Though we still have 50 states and 50 state bars, the adoption of the national bar standards has opened mobility for cross-border and multistate practices. A qualified legal professional in a reciprocating state can provide legal services in any other reciprocating state on a temporary basis and can transfer permanently to another area using a process as simple as getting a new driver’s licence. Prosecution of lawyers for the unauthorized practice of law has almost disappeared.
As the overseer of the legal profession, legal services delivery and the primary place for legal disputes to be addressed, most of our front-line courts would not be recognizable to lawyers who practiced in the last century. Those courts have become multimodal dispute resolution centers. The work initiated in British Columbia, Canada, to develop effective online adjudication through its Civil Resolution Tribunal has spread across the continent, allowing small civil matters to be effectively adjudicated using a readily available online platform. In some states the model has been adapted to handle all highway traffic matters and lower-end criminal charges.
The most profound change has happened in family law where courts have taken judges out of their traditional roles and now use a range of other skilled professionals, such as social workers, psychologists, financial analysts and mediators, to assist in peacefully addressing the consequences of intimate partner and marriage breakups.
Many courts have also benefited from using indigenous healing processes and other traditional conflict resolution practices brought to us by immigrants from across the globe.
We have come a long way. As I look back, I see how “putting the public first” made a difference. When we embraced technology and allowed law firms to be capitalized differently, we turned a significant corner. We clearly articulated why the rule of law must be preserved and enhanced, and that can only happen when civil society is the norm, when poverty and difference are no longer grounds for denial of access to legal services. This became a bipartisan issue as many interested parties realized the quality of our democracy was at stake. And lawyers, by recognizing the importance of their public calling, committed to becoming part of the solution when they previously had been part of the problem.

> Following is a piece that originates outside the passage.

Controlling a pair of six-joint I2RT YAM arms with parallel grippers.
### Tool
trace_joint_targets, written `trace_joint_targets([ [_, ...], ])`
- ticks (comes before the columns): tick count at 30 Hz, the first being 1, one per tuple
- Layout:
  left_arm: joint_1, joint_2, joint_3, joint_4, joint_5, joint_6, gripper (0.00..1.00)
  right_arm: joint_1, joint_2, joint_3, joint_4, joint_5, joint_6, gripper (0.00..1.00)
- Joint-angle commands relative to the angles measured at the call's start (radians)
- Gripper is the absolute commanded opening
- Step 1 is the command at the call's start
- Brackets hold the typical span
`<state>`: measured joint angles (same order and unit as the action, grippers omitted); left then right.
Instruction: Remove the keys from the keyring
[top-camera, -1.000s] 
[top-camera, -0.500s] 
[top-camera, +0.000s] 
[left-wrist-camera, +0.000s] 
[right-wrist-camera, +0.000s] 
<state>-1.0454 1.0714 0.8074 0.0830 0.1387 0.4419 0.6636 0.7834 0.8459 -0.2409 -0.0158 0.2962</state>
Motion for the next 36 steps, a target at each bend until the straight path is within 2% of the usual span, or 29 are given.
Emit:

A decade is not a long time. Change continues to challenge us every day. Across the profession, the courts, other legal services providers and governments have worked collaboratively to strengthen the administration of justice, to enhance the public’s access to justice and to affirm our commitment to the rule of law. It’s a work in progress. By recognizing that if we did not make fundamental changes, the threat of anarchy was real. Thankfully we had the resolve to prevent catastrophe. Now we wait to see what the world will look like in 2040.